Across the listing below, state how many lines hold the string "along"; write nothing but that number.

* **Recorded data**:
-----

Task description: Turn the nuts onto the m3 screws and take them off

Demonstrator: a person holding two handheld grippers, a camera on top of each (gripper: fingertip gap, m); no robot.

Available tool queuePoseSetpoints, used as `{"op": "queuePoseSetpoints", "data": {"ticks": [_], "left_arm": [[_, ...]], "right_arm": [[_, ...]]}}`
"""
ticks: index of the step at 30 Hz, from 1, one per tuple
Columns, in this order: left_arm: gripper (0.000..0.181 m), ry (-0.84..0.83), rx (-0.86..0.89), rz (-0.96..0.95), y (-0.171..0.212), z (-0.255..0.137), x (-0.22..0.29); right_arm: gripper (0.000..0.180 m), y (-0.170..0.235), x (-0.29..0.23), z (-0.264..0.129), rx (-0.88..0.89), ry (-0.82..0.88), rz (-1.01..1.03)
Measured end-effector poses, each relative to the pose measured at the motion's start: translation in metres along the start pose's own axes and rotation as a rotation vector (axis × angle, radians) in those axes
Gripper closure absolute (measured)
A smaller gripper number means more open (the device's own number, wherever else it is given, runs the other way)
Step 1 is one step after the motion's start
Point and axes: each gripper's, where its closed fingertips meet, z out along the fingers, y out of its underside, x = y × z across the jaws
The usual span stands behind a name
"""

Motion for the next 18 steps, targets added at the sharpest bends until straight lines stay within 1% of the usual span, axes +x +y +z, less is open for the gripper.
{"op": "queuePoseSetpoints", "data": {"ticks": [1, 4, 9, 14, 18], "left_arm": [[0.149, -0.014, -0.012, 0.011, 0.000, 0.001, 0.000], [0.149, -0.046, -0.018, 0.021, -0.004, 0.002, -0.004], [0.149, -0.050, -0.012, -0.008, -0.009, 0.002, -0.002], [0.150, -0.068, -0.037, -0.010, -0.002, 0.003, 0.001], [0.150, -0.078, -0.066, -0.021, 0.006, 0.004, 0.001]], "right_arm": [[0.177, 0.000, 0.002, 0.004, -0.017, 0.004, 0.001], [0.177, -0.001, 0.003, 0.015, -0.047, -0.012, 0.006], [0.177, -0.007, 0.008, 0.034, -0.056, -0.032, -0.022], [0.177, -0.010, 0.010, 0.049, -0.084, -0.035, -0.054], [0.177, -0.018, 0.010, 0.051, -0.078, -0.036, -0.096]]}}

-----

* **Completed exercise**: 2